__What you are asked to do__
Lines in the records below that contain the word "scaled" must each be copied.

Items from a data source

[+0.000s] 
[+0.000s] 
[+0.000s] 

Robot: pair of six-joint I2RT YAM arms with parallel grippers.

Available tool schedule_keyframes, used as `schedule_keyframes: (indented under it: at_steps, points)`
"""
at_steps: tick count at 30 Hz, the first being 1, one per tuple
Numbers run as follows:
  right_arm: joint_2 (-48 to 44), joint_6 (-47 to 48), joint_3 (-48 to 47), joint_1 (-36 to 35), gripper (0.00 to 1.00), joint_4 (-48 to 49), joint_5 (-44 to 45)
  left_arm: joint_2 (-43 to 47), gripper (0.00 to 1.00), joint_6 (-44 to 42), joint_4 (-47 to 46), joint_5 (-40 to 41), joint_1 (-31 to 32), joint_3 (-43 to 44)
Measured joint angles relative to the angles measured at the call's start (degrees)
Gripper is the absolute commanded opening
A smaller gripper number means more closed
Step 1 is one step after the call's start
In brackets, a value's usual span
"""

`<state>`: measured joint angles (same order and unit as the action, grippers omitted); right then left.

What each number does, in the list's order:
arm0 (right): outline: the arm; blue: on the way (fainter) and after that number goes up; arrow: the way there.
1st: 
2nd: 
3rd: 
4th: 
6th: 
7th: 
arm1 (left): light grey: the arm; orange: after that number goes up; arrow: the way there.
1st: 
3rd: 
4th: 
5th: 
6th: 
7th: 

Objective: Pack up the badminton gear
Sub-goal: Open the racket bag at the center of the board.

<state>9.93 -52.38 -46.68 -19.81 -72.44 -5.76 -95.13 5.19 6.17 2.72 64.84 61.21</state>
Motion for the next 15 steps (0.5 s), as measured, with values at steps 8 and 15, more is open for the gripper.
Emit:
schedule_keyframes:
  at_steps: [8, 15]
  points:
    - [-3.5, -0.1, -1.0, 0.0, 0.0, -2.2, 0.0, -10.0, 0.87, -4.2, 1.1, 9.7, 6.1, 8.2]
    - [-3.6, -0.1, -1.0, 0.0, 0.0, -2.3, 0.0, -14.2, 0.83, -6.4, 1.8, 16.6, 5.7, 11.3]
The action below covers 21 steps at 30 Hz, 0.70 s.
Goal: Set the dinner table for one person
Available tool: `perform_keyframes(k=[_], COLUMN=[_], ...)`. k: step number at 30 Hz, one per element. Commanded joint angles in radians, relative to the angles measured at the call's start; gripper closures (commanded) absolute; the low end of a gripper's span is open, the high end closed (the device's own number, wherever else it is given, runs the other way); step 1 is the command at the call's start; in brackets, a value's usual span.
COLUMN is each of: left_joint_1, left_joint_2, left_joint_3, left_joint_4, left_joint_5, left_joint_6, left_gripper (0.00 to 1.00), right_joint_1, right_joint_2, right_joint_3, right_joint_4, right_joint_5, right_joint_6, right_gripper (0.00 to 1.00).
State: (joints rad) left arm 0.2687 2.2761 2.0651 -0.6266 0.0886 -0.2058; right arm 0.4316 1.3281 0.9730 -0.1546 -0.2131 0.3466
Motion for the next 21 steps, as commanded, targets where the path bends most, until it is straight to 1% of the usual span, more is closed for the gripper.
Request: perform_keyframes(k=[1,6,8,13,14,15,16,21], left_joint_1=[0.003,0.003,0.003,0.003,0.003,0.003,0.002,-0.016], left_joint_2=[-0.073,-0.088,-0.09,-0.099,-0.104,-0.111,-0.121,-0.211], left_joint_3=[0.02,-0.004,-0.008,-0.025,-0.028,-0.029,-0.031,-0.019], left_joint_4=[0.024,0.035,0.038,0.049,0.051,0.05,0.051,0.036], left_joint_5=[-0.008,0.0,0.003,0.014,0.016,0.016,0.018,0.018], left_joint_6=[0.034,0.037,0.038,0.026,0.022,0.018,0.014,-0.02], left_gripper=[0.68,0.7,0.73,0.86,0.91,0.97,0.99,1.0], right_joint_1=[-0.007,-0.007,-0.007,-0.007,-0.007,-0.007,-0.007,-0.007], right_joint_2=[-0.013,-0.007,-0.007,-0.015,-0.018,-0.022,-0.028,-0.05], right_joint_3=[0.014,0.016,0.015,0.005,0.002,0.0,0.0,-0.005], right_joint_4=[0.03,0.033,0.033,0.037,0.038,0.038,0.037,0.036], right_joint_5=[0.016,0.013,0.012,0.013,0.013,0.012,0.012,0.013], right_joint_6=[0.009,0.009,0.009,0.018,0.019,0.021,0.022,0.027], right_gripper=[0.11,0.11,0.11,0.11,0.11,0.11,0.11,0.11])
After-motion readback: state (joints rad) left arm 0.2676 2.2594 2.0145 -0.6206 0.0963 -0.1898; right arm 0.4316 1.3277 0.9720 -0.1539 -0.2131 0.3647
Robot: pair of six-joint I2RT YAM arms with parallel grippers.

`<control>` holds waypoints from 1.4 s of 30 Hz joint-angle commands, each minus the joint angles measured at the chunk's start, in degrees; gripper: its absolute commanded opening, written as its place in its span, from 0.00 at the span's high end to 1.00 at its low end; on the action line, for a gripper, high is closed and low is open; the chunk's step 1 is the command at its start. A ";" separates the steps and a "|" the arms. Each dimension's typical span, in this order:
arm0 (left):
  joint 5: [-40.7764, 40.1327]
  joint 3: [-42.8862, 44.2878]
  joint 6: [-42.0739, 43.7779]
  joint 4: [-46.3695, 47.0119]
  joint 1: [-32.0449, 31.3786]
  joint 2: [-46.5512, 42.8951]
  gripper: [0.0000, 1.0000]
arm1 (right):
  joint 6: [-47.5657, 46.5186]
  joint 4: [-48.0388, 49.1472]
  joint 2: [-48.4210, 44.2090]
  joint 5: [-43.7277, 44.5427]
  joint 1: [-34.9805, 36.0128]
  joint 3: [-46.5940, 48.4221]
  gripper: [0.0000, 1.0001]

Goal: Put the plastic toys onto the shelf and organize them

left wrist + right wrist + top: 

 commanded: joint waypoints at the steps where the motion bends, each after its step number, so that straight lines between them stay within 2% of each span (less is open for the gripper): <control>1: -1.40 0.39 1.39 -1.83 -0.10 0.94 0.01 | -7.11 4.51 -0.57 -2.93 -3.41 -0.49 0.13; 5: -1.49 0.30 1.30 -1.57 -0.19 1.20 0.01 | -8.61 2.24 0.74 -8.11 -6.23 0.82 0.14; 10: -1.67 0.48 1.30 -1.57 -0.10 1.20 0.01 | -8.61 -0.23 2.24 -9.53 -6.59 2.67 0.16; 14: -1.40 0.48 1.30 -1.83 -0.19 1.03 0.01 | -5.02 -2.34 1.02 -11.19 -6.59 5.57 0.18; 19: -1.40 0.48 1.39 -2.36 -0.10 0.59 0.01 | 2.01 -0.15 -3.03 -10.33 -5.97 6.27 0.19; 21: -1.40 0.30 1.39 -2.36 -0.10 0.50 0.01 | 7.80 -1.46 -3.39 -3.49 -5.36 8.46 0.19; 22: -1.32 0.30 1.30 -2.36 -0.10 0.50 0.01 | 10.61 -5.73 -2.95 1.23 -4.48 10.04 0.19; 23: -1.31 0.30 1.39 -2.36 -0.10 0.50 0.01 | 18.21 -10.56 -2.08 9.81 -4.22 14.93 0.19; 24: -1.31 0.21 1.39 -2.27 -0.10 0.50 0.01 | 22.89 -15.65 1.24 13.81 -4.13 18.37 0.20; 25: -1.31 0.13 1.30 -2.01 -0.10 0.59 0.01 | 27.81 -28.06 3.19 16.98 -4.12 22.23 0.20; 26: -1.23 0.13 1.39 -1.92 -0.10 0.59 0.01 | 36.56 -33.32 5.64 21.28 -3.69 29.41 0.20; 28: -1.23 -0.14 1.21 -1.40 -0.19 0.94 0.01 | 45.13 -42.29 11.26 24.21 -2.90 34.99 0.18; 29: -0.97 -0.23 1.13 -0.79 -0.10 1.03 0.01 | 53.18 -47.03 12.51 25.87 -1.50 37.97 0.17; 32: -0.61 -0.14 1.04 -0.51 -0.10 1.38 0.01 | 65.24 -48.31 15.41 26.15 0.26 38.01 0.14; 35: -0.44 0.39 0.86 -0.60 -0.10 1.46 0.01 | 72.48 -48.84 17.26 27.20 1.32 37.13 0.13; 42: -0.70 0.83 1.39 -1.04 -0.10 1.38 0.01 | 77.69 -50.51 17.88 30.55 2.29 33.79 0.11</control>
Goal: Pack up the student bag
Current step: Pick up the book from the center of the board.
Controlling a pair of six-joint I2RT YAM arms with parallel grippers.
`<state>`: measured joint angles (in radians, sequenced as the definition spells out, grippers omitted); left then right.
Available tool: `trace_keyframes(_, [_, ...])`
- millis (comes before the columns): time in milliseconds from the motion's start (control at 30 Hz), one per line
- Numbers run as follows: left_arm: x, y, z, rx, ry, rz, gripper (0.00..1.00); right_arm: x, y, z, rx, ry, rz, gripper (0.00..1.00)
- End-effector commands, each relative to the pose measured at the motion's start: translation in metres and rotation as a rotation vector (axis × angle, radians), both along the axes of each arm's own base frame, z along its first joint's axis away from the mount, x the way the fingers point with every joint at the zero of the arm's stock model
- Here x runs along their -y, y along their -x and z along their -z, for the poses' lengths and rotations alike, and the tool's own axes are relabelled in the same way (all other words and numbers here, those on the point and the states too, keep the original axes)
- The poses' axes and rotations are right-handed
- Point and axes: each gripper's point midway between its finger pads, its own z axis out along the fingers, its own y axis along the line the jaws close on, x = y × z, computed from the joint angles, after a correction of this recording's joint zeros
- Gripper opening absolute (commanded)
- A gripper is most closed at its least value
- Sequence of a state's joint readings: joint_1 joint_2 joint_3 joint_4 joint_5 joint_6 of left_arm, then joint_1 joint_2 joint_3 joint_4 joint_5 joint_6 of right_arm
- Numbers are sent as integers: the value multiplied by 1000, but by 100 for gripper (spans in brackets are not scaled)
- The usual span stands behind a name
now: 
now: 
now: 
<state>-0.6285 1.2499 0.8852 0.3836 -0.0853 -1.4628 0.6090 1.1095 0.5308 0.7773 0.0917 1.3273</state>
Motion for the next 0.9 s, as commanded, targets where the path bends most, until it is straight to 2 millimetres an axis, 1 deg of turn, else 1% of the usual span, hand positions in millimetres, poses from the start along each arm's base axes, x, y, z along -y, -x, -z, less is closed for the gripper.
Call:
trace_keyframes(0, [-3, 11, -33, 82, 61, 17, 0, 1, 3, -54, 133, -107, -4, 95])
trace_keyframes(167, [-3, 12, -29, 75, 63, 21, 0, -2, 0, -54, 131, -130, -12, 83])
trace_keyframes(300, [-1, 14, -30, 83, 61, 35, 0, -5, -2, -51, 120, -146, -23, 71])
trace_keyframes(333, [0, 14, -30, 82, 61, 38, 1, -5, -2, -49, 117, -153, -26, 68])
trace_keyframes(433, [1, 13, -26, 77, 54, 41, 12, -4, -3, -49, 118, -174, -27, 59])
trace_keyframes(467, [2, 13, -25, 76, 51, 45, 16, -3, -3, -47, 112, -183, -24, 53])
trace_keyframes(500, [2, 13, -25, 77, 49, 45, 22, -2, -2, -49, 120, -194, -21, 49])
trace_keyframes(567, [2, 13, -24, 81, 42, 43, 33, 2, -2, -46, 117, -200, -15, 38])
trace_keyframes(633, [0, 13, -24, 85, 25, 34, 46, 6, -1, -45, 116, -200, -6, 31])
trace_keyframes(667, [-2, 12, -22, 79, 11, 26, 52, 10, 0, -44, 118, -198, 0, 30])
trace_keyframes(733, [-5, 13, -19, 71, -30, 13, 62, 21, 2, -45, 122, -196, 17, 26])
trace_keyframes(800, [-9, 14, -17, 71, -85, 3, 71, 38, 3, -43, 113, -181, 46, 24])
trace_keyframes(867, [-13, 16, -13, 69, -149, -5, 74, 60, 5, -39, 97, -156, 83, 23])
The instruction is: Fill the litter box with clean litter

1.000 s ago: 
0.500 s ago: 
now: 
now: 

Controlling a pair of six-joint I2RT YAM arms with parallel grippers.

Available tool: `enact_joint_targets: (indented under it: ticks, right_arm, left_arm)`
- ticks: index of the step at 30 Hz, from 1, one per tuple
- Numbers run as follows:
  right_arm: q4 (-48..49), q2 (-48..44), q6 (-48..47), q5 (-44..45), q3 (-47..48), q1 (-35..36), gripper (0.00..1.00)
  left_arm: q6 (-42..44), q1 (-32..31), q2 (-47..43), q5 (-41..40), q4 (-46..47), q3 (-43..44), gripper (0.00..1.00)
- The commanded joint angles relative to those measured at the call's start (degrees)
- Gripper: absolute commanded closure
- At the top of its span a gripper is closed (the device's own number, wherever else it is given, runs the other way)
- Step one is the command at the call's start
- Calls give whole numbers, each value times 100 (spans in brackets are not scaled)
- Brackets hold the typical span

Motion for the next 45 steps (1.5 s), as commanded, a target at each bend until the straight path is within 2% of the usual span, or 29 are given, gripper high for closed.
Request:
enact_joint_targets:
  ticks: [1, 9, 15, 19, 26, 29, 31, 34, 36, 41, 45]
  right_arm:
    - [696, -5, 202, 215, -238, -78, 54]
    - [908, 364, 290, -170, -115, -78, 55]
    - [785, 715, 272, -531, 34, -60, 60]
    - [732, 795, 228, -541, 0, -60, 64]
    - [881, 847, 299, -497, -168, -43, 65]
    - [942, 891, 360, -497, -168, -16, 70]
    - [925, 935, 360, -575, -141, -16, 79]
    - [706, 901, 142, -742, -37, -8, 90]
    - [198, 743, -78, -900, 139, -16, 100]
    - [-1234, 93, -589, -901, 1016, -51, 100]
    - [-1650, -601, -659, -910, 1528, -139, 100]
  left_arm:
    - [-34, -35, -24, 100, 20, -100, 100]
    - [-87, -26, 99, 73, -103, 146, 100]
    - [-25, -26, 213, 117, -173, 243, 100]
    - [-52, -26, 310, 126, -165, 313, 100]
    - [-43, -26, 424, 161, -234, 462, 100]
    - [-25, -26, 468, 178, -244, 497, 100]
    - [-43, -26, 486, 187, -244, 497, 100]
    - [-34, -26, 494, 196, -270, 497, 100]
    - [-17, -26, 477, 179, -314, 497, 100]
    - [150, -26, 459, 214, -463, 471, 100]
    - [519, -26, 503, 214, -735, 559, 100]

__Result of this exercise__
- Numbers are sent as integers: the value multiplied by 1000, but by 100 for gripper (spans in brackets are not scaled)
- Calls give whole numbers, each value times 100 (spans in brackets are not scaled)

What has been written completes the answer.